¿Está permitido en sábado, hacer el bien o el mal, salvar una vida o perderla?

Evangelio Diario y Meditación


+Santo Evangelio:

Evangelio según San Lucas 6,6-11. 

Otro sábado, entró en la sinagoga y comenzó a enseñar. Había allí un hombre que tenía la mano derecha paralizada. 

Los escribas y los fariseos observaban atentamente a Jesús para ver si curaba en sábado, porque querían encontrar algo de qué acusarlo. 

Pero Jesús, conociendo sus intenciones, dijo al hombre que tenía la mano paralizada: «Levántate y quédate de pie delante de todos». El se levantó y permaneció de pie. 

Luego les dijo: «Yo les pregunto: ¿Está permitido en sábado, hacer el bien o el mal, salvar una vida o perderla?». 

Y dirigiendo una mirada a todos, dijo al hombre: «Extiende tu mano». El la extendió y su mano quedó curada. 
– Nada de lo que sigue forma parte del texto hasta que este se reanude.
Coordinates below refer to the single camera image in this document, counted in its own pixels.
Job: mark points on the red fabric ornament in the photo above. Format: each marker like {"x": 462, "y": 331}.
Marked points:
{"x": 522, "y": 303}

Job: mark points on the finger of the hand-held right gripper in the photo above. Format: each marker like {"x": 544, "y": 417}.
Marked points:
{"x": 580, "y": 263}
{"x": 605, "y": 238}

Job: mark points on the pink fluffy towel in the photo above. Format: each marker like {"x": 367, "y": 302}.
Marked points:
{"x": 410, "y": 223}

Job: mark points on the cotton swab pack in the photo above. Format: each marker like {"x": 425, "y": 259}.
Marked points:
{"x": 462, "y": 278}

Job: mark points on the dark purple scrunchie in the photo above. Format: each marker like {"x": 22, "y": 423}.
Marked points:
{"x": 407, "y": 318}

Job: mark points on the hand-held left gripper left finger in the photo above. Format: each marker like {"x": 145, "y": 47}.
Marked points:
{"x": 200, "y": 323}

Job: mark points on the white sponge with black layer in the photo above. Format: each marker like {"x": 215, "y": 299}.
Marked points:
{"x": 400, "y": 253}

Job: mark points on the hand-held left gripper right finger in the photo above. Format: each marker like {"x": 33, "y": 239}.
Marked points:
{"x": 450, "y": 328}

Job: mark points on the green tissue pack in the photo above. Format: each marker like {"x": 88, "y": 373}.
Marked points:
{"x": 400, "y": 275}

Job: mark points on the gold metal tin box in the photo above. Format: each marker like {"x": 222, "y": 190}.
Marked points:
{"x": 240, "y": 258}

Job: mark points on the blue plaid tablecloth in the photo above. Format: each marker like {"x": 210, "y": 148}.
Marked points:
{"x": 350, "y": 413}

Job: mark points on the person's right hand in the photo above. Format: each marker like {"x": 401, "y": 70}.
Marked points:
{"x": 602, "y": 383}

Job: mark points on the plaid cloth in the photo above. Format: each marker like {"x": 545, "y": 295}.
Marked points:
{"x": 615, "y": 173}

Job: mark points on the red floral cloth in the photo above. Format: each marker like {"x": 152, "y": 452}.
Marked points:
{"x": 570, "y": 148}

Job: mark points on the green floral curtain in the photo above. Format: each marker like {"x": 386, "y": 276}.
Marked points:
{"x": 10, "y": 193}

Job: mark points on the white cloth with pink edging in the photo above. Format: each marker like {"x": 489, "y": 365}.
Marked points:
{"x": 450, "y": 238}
Pero ellos se enfurecieron, y deliberaban entre sí para ver qué podían hacer contra Jesús. 

+Meditación:


San Cirilo

La cuestión es oportunísima, porque si es lícito hacer bien en el sábado, y nada puede estorbar que los que sufren alcancen misericordia del Señor, en cuyo caso no tiene cabida la calumnia levantada contra Jesucristo; pero si no es lícito hacer obras buenas en el sábado, y la ley prohibe trabajar por la salvación de las almas, entonces se convertían en acusadores de la ley. Si queremos discutir la institución del sábado, observaremos que fue establecido para hacer obras piadosas; estaba mandado que en el sábado no se trabajase, con el fin de que descansen -como se dice en el Deuteronomio ( Dt 5,14)-, tu siervo, tu criada, y todo animal que te pertenezca. Por tanto, el que se compadece del buey y de los demás animales, ¿cómo no se compadecerá del hombre afligido con una grave enfermedad?

  

+Comunión Espiritual:

De Santa Margarita María Alacoque:  “Padre eterno, permitid  que os  ofrezca el Corazón de Jesucristo,  vuestro  Hijo muy  amado, como se ofrece Él mismo, a Vos  en sacrificio. Recibid  esta ofrenda por mí, así como por todos los deseos, sentimientos, afectos  y actos de este Sagrado Corazón. Todos son  míos, pues Él se inmola por mí,  y yo no quiero tener en adelante otros deseos que los suyos. Recibidlos para concederme por  sus méritos todas las gracias que me son necesarias, sobre todo la gracia de la perseverancia  final. Recibidlos como otros tantos actos de amor, de adoración y alabanza que ofrezco a vuestra  Divina Majestad, pues por el Corazón de Jesús sois dignamente honrado y glorificado.” Amén.